The three approaches perform significantly better than naive models (predicting average values), with accuracies of 94.8%, 95.9% and 94.6% in comparison to 87.1%, 85.9%, 90.2% for approaches (1), (2), and (3). The most important feature was the numeric value representing the stage of funding for a given company (i.e series A-I); the well known correlation between stage of funding and amount of funding meant this result was expected. Interestingly Crunchbase Company Ranking was also important reflecting the strength of Crunchbase’s proprietary algorithms.

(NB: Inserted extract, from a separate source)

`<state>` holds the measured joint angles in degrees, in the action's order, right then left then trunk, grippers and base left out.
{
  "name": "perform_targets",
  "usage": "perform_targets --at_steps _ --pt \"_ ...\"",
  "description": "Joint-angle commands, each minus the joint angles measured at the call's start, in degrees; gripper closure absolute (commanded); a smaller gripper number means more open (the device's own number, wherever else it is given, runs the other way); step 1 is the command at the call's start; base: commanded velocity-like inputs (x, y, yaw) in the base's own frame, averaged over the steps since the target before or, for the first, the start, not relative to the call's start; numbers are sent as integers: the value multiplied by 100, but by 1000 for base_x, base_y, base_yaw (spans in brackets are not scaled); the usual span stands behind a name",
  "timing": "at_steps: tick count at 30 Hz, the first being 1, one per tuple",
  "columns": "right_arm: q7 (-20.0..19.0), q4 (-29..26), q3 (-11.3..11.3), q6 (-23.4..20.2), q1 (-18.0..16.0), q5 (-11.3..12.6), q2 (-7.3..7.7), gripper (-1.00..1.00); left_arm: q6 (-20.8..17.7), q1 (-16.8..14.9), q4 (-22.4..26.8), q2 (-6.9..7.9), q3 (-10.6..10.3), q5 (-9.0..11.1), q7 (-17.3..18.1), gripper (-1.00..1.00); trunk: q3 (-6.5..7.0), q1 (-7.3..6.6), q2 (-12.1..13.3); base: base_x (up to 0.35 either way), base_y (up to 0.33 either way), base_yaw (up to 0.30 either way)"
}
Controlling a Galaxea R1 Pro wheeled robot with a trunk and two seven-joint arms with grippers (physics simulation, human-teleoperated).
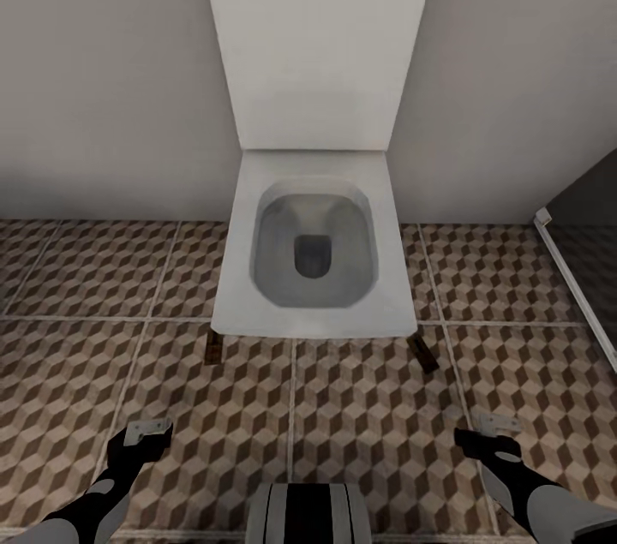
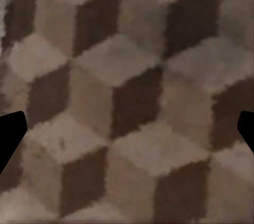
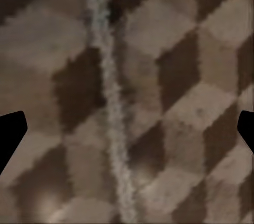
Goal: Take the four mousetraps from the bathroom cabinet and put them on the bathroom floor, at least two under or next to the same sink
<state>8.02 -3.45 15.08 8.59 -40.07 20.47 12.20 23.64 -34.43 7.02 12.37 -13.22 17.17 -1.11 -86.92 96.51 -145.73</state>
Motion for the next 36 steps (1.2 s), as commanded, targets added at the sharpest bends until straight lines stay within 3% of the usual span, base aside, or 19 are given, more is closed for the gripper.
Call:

The next feature of importance was Total Equity Funding, which was much higher for companies at series A-I than seed, reflecting the lower funding totals for early-stage companies. Other features of importance included Estimated Revenue Range and Active Tech Count. Technologies and patents have previously been shown to correlate with value (e.g. S Hoenen showed that having pending patents is correlated with a higher first round of funding) and therefore supported previous research. Y Combinator was the most significant individual investor; this probably reflected the relative volume of transactions in the dataset, which made it easier for the model to draw relationships for this particular investor.

The results show that data-driven approaches could be used as a valuable addition to support current industry-accepted approaches for valuation, particularly for venture capital (VC) funds, operators and auditors. VCs could use the model to triage investment opportunities or to probe discussion through a review of feature importances. Audit professionals could benefit from having an independent tool to support the mitigation of anchoring biases. Overall, there are lots of exciting opportunities for future work including incorporating other data sources (e.g. Pitchbook and Companies House) and further features (e.g. information on founders and investor ranking scores).